TASK ITEM
Starting at the line that contains "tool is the" and ending at the line that contains "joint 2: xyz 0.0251", the lines below are to be given again exactly, with nothing added.

(Records from a dataset)
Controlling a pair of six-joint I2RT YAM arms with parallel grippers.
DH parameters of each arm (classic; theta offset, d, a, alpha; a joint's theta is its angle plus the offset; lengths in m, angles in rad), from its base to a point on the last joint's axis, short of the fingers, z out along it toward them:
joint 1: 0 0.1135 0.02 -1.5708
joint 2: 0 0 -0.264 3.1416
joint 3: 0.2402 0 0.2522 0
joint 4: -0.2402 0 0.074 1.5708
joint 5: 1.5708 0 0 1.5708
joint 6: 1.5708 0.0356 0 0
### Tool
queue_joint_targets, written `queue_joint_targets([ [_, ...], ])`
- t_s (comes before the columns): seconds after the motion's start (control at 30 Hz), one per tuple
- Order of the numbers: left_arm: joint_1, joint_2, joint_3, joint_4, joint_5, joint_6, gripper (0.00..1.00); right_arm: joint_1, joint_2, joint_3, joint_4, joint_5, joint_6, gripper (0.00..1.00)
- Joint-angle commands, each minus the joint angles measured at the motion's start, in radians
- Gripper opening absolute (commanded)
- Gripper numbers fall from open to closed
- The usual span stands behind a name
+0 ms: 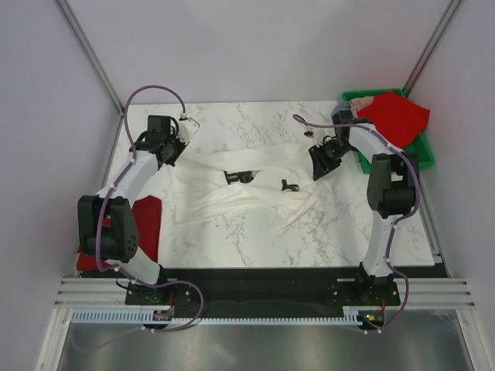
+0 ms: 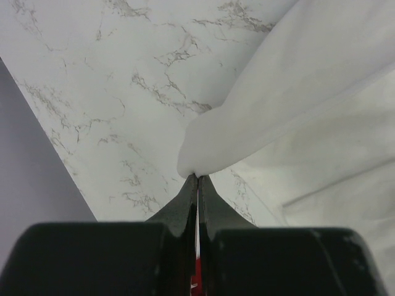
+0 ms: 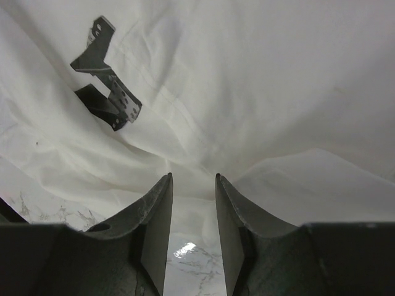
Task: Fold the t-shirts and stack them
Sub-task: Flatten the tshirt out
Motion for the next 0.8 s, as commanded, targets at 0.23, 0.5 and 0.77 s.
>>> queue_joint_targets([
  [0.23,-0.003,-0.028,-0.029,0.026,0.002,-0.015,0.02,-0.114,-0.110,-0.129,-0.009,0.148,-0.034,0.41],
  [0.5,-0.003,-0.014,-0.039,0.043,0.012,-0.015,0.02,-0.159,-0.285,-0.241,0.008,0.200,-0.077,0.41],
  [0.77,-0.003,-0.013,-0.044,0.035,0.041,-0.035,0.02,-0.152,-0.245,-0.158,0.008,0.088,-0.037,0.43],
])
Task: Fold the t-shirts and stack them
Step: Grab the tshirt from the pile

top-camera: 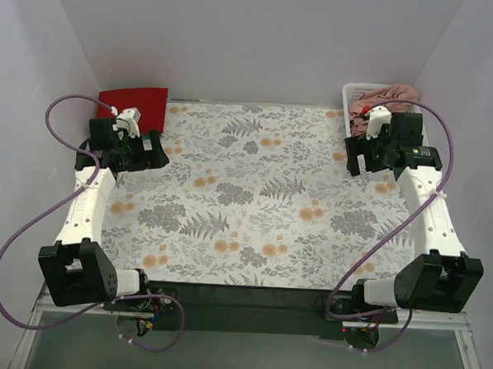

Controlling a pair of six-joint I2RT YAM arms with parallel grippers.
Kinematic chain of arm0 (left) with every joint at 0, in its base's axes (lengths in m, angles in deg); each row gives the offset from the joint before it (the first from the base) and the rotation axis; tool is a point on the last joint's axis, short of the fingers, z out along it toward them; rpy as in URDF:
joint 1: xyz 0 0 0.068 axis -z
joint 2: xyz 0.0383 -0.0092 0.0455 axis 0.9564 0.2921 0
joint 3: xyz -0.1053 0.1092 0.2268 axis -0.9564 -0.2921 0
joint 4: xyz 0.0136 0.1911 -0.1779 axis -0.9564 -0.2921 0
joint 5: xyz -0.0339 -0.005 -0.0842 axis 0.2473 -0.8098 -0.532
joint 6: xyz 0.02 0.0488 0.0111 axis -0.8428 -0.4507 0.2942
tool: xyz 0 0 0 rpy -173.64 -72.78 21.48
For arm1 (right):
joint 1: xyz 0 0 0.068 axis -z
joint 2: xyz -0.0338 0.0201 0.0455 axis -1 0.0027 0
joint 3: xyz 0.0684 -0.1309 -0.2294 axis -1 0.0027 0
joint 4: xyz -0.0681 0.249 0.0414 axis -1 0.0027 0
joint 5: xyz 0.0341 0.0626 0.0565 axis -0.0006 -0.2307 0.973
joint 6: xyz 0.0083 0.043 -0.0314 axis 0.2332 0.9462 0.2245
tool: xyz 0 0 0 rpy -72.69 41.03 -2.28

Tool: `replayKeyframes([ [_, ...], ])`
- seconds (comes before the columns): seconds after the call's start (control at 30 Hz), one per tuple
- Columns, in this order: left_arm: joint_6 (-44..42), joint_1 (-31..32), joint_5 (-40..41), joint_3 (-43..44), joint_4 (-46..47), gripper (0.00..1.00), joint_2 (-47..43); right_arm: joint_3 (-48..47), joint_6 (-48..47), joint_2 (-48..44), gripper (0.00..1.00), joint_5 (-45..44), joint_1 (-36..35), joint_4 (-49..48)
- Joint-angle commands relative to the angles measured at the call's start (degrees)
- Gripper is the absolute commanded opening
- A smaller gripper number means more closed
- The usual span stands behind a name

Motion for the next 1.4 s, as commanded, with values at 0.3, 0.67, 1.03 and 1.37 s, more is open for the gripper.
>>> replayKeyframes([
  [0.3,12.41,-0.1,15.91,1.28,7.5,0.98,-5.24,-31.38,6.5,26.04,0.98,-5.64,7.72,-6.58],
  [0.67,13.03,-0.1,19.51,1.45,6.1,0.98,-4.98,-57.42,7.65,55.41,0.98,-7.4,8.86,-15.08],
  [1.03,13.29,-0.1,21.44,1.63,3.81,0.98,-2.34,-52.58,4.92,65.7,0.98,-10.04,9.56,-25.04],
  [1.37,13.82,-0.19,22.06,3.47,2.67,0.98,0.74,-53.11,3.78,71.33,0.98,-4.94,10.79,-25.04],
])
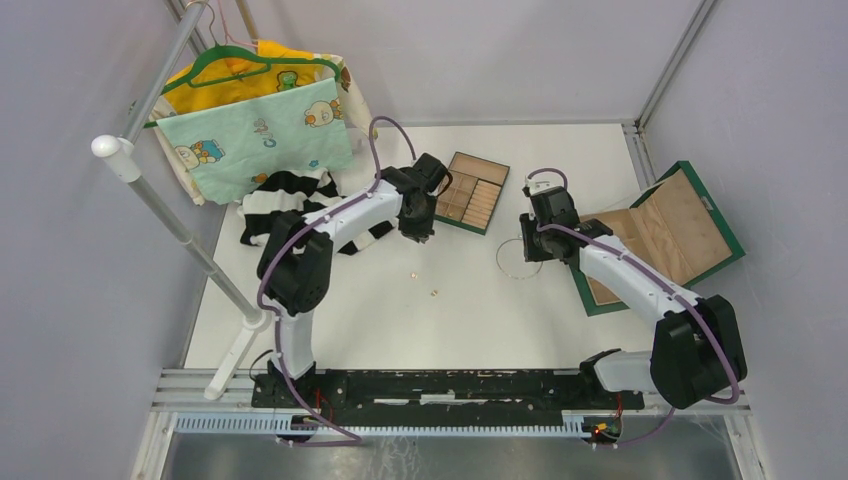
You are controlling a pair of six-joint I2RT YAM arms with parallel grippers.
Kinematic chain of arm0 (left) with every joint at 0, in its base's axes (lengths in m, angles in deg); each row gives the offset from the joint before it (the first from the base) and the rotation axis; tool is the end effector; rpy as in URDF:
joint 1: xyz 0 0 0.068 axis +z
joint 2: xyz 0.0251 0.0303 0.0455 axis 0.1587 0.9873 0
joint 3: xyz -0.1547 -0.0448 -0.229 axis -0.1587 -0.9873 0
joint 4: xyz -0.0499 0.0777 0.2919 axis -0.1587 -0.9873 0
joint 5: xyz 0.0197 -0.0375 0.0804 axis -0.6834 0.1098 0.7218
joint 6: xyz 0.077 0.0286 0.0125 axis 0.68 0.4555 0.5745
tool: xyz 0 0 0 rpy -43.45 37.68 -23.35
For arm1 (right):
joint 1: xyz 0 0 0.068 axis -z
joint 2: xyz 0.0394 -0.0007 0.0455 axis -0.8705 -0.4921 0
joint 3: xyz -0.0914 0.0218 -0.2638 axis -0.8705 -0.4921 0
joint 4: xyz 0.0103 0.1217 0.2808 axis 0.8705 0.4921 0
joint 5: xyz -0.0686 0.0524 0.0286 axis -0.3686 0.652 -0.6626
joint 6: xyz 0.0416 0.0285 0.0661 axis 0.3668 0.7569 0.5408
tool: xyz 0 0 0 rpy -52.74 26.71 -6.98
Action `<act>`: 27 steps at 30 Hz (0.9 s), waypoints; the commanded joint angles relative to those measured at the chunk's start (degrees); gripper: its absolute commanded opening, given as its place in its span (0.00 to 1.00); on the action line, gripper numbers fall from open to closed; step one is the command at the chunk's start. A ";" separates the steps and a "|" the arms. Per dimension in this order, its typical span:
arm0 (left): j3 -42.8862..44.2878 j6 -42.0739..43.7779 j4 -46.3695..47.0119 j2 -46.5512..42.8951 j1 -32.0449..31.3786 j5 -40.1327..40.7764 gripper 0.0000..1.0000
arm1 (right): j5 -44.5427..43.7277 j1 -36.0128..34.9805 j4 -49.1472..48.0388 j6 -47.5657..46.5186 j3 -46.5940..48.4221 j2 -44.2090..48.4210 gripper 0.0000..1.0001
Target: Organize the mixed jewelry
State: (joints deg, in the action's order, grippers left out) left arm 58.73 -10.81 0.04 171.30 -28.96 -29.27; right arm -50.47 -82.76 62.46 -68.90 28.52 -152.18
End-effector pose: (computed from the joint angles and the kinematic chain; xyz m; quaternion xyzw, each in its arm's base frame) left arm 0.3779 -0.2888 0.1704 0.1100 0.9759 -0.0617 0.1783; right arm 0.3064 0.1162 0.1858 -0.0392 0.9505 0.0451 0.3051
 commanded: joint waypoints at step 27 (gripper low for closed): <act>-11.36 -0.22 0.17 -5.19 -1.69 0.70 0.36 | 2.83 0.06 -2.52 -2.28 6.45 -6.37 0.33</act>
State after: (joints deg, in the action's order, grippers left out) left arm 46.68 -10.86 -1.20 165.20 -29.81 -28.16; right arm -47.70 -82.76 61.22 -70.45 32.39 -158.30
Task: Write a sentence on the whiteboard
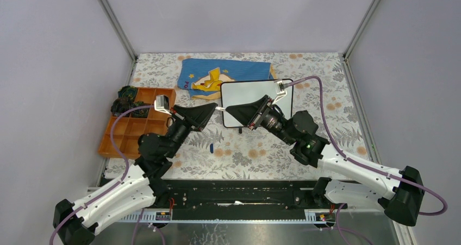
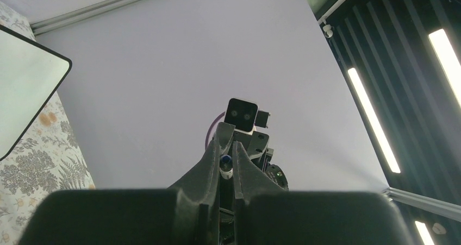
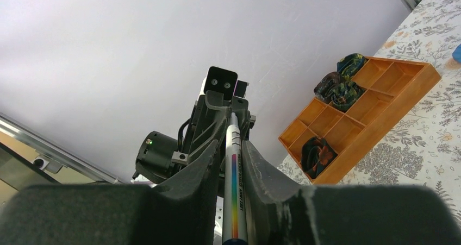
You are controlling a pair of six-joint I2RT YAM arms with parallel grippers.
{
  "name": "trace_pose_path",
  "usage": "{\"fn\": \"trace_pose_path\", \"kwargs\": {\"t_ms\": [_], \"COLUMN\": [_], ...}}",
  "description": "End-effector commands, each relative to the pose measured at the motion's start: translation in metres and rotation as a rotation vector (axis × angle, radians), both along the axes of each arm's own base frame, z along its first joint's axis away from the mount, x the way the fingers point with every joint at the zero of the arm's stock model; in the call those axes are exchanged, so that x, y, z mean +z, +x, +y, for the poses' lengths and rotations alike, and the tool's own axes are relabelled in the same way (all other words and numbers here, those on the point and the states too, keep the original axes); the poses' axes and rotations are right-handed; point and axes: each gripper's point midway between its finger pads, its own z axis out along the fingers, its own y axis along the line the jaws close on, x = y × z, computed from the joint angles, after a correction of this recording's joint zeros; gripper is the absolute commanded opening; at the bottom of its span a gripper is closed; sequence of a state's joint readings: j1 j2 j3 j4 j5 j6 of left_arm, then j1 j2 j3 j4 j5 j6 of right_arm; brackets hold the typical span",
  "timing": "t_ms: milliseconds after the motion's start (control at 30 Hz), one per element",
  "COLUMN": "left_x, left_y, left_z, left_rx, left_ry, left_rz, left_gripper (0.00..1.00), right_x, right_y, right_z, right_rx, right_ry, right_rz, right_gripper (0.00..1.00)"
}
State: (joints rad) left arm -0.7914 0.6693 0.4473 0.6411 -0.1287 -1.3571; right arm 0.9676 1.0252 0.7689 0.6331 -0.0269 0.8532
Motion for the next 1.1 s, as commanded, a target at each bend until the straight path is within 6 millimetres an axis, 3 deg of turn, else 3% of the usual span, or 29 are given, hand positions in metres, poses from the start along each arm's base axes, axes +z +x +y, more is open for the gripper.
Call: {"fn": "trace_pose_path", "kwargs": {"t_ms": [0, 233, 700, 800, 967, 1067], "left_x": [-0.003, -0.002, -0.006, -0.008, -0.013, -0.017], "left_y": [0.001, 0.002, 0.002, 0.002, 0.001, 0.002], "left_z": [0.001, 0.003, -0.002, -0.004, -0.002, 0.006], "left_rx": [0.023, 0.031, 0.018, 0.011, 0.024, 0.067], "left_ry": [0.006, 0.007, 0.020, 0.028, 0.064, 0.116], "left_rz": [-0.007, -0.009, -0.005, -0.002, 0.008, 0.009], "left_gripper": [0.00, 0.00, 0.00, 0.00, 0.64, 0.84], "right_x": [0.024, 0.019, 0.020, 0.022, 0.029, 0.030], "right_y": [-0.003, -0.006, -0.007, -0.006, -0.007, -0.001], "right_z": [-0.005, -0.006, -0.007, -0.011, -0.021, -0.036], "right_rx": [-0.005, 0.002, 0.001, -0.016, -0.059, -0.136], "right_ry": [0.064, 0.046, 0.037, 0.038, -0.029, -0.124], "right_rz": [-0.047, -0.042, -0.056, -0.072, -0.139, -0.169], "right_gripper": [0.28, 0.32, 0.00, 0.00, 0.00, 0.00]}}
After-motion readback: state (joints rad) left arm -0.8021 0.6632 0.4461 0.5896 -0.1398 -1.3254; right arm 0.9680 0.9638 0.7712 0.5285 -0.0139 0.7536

EXERCISE ANSWER
Kinematic chain of arm0 (left) with every joint at 0, in its base's axes (lengths in m, angles in deg); each row gives the offset from the joint before it (the first from the base) and the rotation axis; tool is the end effector; rpy as in URDF:
joint 1: xyz 0 0 0.068 axis +z
joint 2: xyz 0.0251 0.0303 0.0455 axis 0.1587 0.9873 0

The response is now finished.